*ASSIGNMENT*.
Beginning with the first line of the data below, reproduce every line unchanged, ending with the line that holds "A demonstration by two human hands; no robot.".

*Stored records*.
Segment Open

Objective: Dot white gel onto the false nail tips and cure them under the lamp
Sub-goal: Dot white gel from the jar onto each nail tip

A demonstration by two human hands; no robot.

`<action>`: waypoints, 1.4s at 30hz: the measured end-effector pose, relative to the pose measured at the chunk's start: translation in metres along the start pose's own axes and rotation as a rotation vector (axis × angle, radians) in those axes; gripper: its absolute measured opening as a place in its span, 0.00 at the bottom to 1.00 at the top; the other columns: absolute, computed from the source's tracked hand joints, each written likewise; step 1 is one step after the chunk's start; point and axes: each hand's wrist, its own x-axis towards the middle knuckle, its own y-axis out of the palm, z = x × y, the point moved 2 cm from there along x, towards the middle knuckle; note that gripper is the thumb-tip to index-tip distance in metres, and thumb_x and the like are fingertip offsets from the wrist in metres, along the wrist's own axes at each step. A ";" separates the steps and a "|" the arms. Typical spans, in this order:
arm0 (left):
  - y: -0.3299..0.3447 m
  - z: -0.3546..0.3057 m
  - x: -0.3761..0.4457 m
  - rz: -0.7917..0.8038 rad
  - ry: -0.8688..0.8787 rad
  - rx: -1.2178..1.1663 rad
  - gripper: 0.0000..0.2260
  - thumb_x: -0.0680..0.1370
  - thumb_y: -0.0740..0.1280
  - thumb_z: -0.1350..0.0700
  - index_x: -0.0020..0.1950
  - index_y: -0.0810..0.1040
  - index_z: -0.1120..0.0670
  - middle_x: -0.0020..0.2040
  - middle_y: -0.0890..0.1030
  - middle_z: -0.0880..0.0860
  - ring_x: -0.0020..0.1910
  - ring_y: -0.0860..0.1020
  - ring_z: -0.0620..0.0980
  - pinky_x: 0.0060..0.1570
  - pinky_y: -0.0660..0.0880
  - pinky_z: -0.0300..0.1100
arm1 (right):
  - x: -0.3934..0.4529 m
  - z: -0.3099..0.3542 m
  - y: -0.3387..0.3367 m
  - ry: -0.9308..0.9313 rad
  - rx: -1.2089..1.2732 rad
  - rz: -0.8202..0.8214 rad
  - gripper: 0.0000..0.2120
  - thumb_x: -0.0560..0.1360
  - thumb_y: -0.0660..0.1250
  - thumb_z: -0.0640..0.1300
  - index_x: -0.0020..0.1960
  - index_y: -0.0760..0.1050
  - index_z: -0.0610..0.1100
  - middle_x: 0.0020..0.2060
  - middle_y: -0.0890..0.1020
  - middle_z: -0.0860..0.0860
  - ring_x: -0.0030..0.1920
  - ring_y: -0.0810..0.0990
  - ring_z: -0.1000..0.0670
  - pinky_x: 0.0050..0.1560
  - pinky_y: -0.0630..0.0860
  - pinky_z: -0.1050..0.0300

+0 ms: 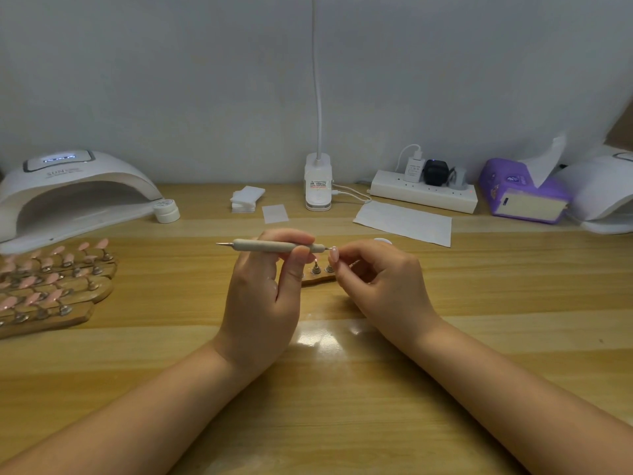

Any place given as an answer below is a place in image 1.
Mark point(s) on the person's right hand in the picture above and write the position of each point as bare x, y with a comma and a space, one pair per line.
391, 290

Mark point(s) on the person's left hand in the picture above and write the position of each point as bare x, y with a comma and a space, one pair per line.
259, 311

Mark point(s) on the white gel jar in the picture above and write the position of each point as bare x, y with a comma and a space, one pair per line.
383, 241

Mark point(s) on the grey dotting pen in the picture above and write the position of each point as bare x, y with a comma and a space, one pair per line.
255, 246

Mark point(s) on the wooden nail holder strip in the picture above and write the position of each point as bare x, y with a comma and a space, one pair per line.
318, 279

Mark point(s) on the wooden stands with pink nails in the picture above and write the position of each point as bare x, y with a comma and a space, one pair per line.
49, 288

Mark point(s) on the white nail lamp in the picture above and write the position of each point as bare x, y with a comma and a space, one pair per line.
69, 185
600, 188

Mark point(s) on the person's right forearm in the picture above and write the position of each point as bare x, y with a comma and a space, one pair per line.
534, 400

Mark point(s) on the person's left forearm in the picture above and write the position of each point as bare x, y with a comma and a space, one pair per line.
119, 420

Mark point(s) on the white desk lamp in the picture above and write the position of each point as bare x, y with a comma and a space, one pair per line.
318, 183

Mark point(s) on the white paper sheet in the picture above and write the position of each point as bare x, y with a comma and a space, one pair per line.
403, 222

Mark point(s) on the small white paper square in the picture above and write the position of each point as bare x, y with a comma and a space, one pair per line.
275, 213

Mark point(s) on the white power strip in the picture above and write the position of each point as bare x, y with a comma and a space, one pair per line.
423, 192

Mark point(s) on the stack of white cotton pads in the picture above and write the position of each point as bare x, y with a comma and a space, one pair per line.
247, 199

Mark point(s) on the white charger plug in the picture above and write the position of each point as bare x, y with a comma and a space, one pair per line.
414, 169

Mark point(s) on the black plug adapter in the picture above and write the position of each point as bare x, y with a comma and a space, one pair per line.
436, 172

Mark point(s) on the grey plug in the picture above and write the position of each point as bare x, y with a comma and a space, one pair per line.
458, 178

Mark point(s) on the small closed white jar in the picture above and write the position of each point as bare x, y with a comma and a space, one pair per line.
166, 210

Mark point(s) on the purple tissue box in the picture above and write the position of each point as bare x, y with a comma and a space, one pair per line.
502, 186

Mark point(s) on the white tissue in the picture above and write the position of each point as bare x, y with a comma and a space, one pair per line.
544, 159

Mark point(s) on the brown wooden board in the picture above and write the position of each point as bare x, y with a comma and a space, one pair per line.
621, 123

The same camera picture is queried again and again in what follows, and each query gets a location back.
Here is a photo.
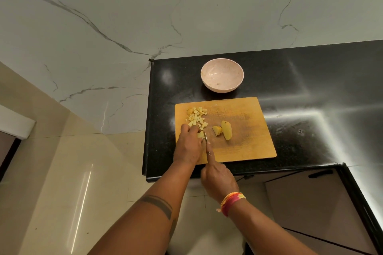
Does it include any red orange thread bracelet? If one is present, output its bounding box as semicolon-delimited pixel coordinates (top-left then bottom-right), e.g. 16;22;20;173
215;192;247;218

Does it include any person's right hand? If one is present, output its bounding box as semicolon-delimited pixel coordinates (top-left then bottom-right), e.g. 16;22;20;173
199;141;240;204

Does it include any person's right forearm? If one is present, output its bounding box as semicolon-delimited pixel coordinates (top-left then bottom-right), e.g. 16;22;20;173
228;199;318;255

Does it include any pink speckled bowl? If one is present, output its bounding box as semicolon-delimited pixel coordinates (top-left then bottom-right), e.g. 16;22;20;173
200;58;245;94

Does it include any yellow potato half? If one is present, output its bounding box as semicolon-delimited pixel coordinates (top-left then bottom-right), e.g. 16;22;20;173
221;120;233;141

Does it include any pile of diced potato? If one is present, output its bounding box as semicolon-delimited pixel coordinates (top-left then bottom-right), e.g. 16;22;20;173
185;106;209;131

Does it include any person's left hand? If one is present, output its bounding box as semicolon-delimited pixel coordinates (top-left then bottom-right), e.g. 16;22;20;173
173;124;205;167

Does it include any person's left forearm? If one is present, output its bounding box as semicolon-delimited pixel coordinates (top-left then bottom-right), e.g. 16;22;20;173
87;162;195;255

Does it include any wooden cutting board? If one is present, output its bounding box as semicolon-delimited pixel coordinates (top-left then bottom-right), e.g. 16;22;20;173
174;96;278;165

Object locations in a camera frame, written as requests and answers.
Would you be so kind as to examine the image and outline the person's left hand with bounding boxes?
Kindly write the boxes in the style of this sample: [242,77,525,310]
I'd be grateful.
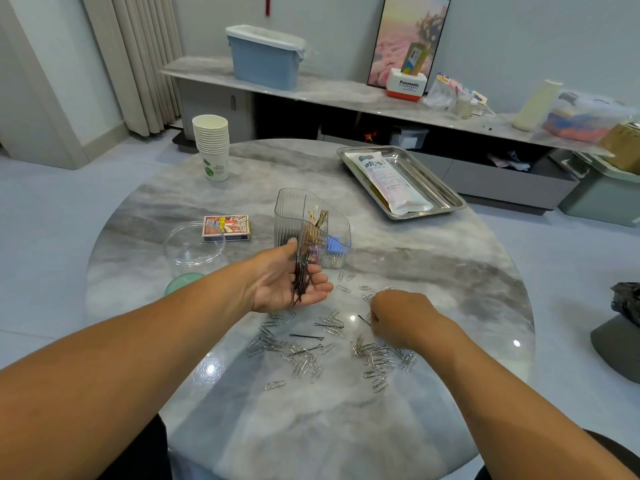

Segment Closed

*ANSWER FOR THIS EXERCISE*.
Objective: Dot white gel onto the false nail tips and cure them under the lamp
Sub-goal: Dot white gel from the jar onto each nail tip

A demonstration by two human hands; no robot.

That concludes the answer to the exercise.